4.The Value of 64-slice spiral CT Subtraction Angiography in the Diagnosis of Cerebral Arteriovenous Malformation
Hongliang CHEN ; Yueyong CAO ; Xianming DIAO ; Guangcai TANG ; Xinwen HUANG ; Yongshu LAN ; Jun QI
Chinese Journal of Medical Imaging 2010;(1):47-50
Purpose To explore the value of 64-slice spiral CT digital subtraction angiography in diagnosis of cerebral arteriovenous malformations (AVM).Materials and Methods 26 patients with AVM were performed with plain CT scan, enhanced arterial phase and venous phase CT scan on a 64-slice spiral CT scanner. The subtracted arterial phase data was obtained through subtracting the plain CT images from arterial phase images, then the subtracted venous phase data was obtained through subtracting arterial phase images from venous phase images, and subtracted mixed arterial-venous phase data through subtracting plain CT images from venous phase images. Then volume rendering (VR) and maximum intensity projection (MIP) were used to reconstruct the cerebral vessel images.
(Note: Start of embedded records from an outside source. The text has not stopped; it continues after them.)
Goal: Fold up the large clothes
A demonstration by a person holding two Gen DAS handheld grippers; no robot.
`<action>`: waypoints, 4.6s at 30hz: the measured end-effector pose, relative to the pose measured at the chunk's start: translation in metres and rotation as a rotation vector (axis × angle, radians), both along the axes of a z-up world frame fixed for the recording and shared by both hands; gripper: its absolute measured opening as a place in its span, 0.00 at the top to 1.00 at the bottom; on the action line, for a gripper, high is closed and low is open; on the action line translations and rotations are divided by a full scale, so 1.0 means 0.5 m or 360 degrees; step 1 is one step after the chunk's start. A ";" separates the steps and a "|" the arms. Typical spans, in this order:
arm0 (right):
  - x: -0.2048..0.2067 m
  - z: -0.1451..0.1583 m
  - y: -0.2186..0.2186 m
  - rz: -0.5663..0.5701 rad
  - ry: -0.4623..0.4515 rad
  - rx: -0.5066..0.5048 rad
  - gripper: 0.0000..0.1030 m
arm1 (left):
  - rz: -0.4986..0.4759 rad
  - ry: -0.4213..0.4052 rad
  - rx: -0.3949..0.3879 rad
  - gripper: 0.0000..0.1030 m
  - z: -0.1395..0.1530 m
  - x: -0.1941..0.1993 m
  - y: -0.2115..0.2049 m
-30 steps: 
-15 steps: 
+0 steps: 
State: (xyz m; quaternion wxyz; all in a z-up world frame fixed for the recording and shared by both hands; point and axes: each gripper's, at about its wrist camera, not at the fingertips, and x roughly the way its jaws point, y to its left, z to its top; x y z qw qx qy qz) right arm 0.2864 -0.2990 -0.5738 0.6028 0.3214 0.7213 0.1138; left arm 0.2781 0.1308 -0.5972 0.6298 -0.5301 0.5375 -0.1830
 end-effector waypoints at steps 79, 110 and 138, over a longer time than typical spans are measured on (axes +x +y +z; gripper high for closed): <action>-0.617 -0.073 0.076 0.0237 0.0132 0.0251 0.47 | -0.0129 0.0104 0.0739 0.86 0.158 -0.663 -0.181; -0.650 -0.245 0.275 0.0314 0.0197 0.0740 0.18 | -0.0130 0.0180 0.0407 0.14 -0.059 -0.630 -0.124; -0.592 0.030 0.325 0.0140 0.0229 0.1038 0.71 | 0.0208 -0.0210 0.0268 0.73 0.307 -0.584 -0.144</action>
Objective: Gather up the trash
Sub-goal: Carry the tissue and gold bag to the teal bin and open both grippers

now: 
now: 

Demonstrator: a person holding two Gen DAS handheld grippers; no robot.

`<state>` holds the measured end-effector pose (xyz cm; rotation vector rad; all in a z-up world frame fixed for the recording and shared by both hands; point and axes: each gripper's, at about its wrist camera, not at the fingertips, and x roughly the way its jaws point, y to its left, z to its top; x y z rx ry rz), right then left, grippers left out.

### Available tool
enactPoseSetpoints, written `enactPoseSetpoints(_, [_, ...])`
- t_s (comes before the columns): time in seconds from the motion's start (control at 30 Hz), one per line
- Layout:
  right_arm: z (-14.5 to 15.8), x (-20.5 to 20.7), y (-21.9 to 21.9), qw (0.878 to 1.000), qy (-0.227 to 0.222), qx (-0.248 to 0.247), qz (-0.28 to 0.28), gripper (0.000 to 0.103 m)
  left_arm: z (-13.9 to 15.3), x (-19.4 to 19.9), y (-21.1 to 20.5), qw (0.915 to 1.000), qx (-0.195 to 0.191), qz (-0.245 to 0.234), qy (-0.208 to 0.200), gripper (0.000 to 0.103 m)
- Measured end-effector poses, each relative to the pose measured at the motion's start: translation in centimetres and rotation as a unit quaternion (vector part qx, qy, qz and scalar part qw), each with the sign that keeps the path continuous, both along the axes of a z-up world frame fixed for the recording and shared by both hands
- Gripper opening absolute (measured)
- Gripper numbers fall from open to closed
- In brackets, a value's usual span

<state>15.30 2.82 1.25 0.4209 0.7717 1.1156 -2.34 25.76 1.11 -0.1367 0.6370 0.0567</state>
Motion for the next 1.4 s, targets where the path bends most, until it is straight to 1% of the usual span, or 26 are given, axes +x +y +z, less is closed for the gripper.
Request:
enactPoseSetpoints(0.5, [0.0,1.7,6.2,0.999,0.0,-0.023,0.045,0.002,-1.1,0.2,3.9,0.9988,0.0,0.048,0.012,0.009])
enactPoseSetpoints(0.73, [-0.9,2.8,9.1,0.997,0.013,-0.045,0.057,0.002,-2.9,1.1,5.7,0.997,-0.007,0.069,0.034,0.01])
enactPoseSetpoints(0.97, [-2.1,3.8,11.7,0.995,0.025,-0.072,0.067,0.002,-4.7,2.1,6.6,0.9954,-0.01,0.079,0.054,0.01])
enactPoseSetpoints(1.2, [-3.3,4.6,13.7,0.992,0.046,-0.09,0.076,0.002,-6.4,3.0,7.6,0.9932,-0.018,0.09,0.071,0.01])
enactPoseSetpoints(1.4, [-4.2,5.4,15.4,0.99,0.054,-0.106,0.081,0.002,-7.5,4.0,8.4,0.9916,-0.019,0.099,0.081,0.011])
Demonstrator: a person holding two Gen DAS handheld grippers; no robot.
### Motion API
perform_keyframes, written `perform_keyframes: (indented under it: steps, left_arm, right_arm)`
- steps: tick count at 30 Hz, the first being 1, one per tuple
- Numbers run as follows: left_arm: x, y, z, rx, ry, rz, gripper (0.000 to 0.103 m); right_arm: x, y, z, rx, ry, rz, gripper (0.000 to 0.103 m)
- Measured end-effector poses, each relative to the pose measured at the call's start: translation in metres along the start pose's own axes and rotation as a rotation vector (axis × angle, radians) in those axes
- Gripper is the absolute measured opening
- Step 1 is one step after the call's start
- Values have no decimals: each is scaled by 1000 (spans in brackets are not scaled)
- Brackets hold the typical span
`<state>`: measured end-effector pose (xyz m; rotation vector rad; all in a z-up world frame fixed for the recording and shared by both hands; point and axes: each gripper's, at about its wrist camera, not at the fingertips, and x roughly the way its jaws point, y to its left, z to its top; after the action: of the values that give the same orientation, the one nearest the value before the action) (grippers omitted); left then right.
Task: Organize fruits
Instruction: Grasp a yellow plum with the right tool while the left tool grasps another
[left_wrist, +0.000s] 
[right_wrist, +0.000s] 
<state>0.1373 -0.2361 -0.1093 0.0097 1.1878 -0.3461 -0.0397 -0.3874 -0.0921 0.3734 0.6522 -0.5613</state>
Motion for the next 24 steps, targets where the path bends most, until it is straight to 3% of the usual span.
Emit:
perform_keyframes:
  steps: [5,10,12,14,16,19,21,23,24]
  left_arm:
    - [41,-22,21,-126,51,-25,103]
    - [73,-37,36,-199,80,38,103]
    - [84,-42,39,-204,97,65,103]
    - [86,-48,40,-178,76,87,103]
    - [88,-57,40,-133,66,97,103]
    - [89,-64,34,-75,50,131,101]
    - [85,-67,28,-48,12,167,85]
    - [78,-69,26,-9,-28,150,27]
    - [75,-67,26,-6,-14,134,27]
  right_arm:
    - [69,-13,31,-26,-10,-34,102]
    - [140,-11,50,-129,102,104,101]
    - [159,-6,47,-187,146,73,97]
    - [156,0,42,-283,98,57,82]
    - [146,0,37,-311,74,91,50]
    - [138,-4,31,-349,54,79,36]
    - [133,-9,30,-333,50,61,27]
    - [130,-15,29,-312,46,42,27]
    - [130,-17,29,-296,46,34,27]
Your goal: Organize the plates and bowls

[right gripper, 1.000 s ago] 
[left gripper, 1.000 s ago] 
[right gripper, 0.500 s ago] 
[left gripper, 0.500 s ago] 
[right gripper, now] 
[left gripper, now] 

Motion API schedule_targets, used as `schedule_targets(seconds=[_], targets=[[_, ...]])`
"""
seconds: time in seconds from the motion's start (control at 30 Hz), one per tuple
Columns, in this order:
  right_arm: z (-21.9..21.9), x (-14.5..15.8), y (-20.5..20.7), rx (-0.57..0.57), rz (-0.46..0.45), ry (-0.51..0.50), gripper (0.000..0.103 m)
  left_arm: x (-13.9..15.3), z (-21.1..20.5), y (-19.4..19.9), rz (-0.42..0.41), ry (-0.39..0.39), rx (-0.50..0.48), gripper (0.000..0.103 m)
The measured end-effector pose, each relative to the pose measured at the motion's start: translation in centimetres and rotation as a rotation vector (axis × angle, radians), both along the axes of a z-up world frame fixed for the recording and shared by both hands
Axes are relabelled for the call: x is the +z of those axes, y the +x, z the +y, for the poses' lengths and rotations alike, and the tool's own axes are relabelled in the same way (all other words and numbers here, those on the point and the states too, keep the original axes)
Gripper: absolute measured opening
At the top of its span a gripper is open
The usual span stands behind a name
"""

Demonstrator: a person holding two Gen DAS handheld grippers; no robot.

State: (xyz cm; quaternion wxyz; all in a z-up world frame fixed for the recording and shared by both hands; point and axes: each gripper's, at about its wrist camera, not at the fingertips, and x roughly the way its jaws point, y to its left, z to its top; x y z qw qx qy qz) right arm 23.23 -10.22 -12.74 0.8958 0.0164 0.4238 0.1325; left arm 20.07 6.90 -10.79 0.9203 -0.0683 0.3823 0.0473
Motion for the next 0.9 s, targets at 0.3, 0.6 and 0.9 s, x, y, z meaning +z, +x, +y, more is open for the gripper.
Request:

Results The inference of cranial bones was completely removed in all subtracted cerebral vessel images, thus clearly demonstrating malformed vascular nest, feeding arteries and draining veins. And 7 malformed temporal vascular nests, 5 parietal vascular nests, 5 frontal vascular nests, 6 occipital vascular nests and 3 cerebellar vascular nests were revealed;39 feeding arteries were detected altogether. Single feeding artery was found in 15 cases, and multiple feeding arteries in 9 cases. Meanwhile 33 draining veins were observed, and single draining vein was found in 10 cases, multiple veins in 16 cases.Conclusion 64-slice subtraction angiography can remove the inference of cranial bones and clearly demonstrate the feeding arteries, malformed vascular nests, draining veins, potentially providing a reliable evidence for therapeutic planning and postoperative follow-up.